**WHAT YOU SHOULD DO**
Please, without the pictures, retype exactly the lines from the start of the material through the line that holds "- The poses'".

**DATA EXTRACT**

---+---

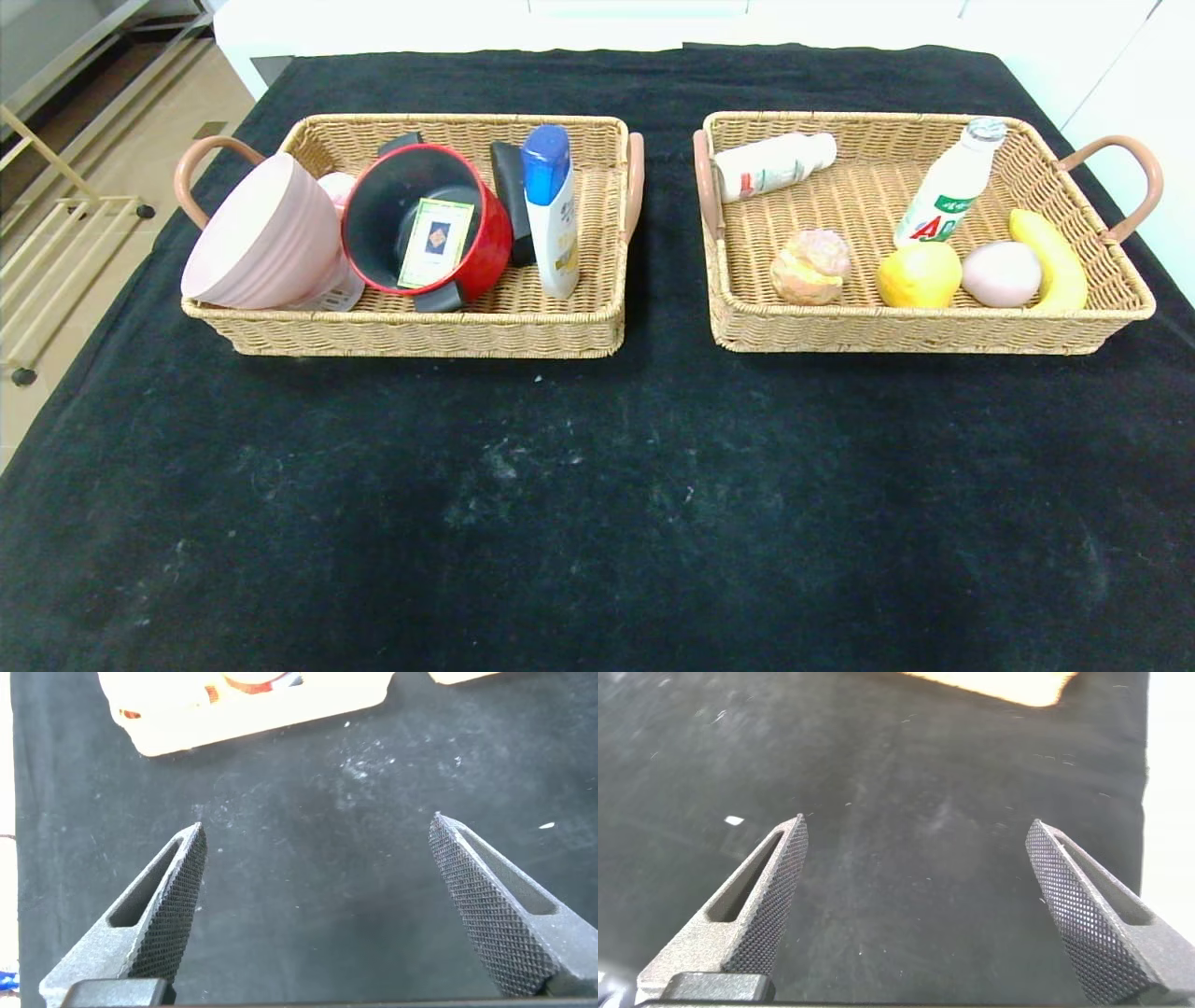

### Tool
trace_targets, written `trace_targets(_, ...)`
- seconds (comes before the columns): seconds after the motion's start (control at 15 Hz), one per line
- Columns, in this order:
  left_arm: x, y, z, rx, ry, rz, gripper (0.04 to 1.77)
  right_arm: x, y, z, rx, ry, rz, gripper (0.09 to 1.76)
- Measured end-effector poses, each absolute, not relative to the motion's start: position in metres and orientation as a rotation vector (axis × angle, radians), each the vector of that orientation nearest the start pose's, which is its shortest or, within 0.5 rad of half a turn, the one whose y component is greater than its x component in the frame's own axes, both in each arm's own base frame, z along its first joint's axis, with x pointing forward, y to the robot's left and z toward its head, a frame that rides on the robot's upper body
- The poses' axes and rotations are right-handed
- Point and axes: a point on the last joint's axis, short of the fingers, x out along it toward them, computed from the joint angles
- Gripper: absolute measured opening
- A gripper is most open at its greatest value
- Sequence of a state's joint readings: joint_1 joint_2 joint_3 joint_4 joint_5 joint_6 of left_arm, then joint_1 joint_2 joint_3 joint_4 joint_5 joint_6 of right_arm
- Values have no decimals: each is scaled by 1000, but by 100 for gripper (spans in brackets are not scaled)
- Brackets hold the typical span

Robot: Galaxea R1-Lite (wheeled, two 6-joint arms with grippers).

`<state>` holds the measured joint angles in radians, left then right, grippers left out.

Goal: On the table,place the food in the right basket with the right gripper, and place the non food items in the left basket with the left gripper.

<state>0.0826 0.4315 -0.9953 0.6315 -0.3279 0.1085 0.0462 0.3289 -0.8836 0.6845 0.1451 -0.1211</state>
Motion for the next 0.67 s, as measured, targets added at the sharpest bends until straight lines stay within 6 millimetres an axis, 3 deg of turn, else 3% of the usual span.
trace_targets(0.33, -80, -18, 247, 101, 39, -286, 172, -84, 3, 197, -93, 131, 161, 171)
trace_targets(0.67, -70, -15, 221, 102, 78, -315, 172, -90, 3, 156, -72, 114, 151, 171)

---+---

**EXERCISE RESULT**
### Tool
trace_targets, written `trace_targets(_, ...)`
- seconds (comes before the columns): seconds after the motion's start (control at 15 Hz), one per line
- Columns, in this order:
  left_arm: x, y, z, rx, ry, rz, gripper (0.04 to 1.77)
  right_arm: x, y, z, rx, ry, rz, gripper (0.09 to 1.76)
- Measured end-effector poses, each absolute, not relative to the motion's start: position in metres and orientation as a rotation vector (axis × angle, radians), each the vector of that orientation nearest the start pose's, which is its shortest or, within 0.5 rad of half a turn, the one whose y component is greater than its x component in the frame's own axes, both in each arm's own base frame, z along its first joint's axis, with x pointing forward, y to the robot's left and z toward its head, a frame that rides on the robot's upper body
- The poses' axes and rotations are right-handed

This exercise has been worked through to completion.